On April 16, 1995, Iqbal was shot while playing with a friend. While some claim it was a villager, "it is well known that he was silenced by the "carpet mafia"". His murderer(s) have never been captured. Even in death, Iqbal was not silenced. "International concern for the carpet weavers reached a peak in April 1995, when children's rights activist Iqbal Masih, a twelve-year-old ex-carpet weaver in Pakistan, was murdered." He might have been gone, but he wasn't forgotten. The people that had previously met him took up his cause, insisting that child labor and slavery be put to an end. One of the most note-worthy things that Iqbal inspires was the birth of Free the Children, a group of kids that spoke out against child slavery.

A good example of the way Iqbal touched the lives of people would be the kids of Broadmeadow Middle School. He came to their school while traveling in the United States. "I never knew about 'bonded labor' before. It makes me feel lucky to live in the United States." "I learned today that on the other side of the world there are kids like us but they don't live the same life we do. Parents sell them to mill owners who chain four year olds to looms." "I thought slavery was over! Today I was 'shocked' to hear that kids are chained to looms in Pakistan. I think more now about things I take for granted." Comments like these were made by many students that didn't know what horrors where going on in other parts of the world.

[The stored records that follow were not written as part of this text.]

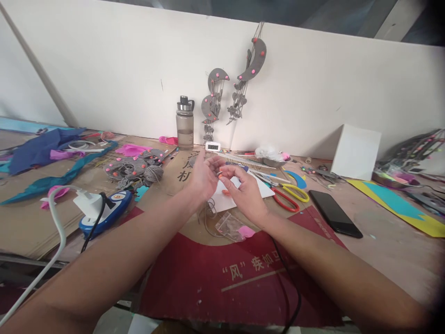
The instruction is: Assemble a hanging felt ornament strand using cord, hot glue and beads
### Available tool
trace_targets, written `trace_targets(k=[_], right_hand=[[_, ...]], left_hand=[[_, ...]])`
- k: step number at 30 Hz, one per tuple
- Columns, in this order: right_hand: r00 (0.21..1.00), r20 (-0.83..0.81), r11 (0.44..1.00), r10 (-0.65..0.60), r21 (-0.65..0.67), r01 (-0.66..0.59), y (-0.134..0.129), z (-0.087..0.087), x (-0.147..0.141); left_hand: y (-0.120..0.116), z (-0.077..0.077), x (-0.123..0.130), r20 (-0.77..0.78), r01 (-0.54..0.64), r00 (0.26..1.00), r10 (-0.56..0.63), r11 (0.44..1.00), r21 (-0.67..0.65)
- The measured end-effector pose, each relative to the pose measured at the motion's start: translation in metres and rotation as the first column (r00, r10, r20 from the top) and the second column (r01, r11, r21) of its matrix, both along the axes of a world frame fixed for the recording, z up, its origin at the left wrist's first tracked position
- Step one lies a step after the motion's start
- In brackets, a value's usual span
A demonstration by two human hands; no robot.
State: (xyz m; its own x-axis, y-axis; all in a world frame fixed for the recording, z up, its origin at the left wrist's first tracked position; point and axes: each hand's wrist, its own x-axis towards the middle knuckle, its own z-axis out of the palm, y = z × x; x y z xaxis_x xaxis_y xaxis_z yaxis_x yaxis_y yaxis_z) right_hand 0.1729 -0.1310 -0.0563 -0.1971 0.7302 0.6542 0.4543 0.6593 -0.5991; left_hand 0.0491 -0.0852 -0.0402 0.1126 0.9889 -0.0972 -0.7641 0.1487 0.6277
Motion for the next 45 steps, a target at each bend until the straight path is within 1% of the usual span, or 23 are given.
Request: trace_targets(k=[2, 4, 8, 10, 12, 19, 23, 25, 28, 31, 35, 37, 41, 43, 45], right_hand=[[0.999, 0.042, 0.998, -0.016, 0.063, 0.013, -0.001, 0.000, -0.002], [0.991, 0.114, 0.989, -0.067, 0.142, 0.050, -0.002, -0.001, -0.002], [0.942, 0.236, 0.937, -0.238, 0.310, 0.160, -0.001, -0.009, 0.000], [0.923, 0.277, 0.921, -0.269, 0.354, 0.162, -0.001, -0.012, 0.002], [0.916, 0.306, 0.918, -0.259, 0.373, 0.135, -0.002, -0.013, 0.003], [0.912, 0.366, 0.931, -0.184, 0.363, 0.042, -0.010, -0.010, -0.001], [0.905, 0.376, 0.943, -0.200, 0.326, 0.072, -0.009, -0.009, 0.000], [0.905, 0.372, 0.945, -0.207, 0.316, 0.086, -0.010, -0.009, 0.001], [0.906, 0.383, 0.946, -0.179, 0.319, 0.053, -0.013, -0.009, 0.001], [0.897, 0.411, 0.948, -0.162, 0.317, 0.026, -0.014, -0.008, -0.002], [0.888, 0.410, 0.946, -0.208, 0.315, 0.076, -0.011, -0.009, -0.002], [0.888, 0.402, 0.944, -0.222, 0.318, 0.092, -0.010, -0.010, 0.000], [0.884, 0.430, 0.945, -0.186, 0.324, 0.041, -0.012, -0.011, 0.000], [0.874, 0.452, 0.945, -0.178, 0.326, 0.024, -0.012, -0.011, -0.002], [0.868, 0.454, 0.944, -0.203, 0.327, 0.050, -0.011, -0.010, -0.003]], left_hand=[[-0.009, 0.000, 0.007, 0.051, 0.139, 0.989, -0.139, 0.990, 0.005], [-0.016, 0.001, 0.010, 0.106, 0.168, 0.980, -0.170, 0.985, 0.036], [-0.017, 0.008, 0.005, 0.148, 0.141, 0.977, -0.152, 0.987, 0.080], [-0.014, 0.011, 0.000, 0.158, 0.112, 0.979, -0.126, 0.989, 0.096], [-0.011, 0.013, -0.004, 0.163, 0.086, 0.981, -0.103, 0.991, 0.107], [-0.005, 0.012, -0.007, 0.137, 0.052, 0.988, -0.069, 0.990, 0.128], [-0.006, 0.011, -0.006, 0.111, 0.084, 0.989, -0.097, 0.989, 0.118], [-0.006, 0.013, -0.007, 0.116, 0.080, 0.989, -0.096, 0.988, 0.135], [-0.005, 0.014, -0.010, 0.130, 0.054, 0.989, -0.075, 0.986, 0.155], [-0.005, 0.014, -0.009, 0.131, 0.049, 0.989, -0.067, 0.989, 0.140], [-0.006, 0.013, -0.008, 0.106, 0.095, 0.988, -0.109, 0.987, 0.126], [-0.005, 0.014, -0.009, 0.114, 0.088, 0.988, -0.104, 0.986, 0.140], [-0.003, 0.013, -0.010, 0.139, 0.049, 0.988, -0.071, 0.987, 0.156], [-0.004, 0.012, -0.009, 0.119, 0.068, 0.989, -0.086, 0.987, 0.148], [-0.006, 0.013, -0.007, 0.094, 0.097, 0.990, -0.109, 0.987, 0.130]])
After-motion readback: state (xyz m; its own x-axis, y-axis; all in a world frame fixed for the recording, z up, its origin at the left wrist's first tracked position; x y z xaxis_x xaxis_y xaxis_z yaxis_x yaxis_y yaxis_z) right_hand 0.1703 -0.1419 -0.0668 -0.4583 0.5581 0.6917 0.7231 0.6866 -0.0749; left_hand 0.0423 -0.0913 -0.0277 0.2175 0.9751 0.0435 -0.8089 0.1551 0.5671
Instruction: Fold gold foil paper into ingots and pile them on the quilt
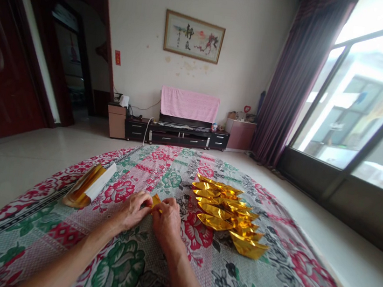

Other students voiced on how they wanted to help: "My job was to welcome Iqbal into the building I escorted him to the classroom and introduced him to the class. When he was telling his story, I could not believe that he was still alive after all the beatings he got from the factory owners. I am going to write a letter to the Prime Minister of Pakistan and to President Clinton. I think if enough adults and kids work on this slavery in Pakistan, I think we can stop it.," said Kevin Piccuito. "I feel now like it is my responsibility to make a difference. I feel like I want to do everything I can to help Iqbal and all the other carpet children. I was almost crying when he told us about being sold into slavery," confessed Amanda Loos.

All of the students, however, were moved by what the small boy in front of them had to say. "I felt really bad. He was so small because of lack of food . . . and I didn't eat everything last night at dinner," reflected Peter Coletti. "I think no one should have to live his story," said James Zeng. "I think they should end all slavery forever and ever.," said John Barrieau.

The students wrote letters to Senators and the President, as well as made posters. They called carpet stores and manufacturers, trying to make them aware of the situation. They told their family and friends what they had learned. Suddenly, the children were staying after and before school, working on making Iqbal known and helping his cause.

Iqbal Masih took a stand against child labor. When he spoke, he got people to listen. He got people to understand the plights of more than 100 million children. He incited governments to abolish slavery and bonded labor. He got people to buy less from any old carpet manufacturer that might be using child labor, and more from companies and brands with Rugmark logo, symbolizing that no one who had to work for less than minimum wage or was a child made that carpet. He was even able to free child workers. He made a reputation that would carry his hopes and dreams onward, even after death.

When he died, he was only 12 years old.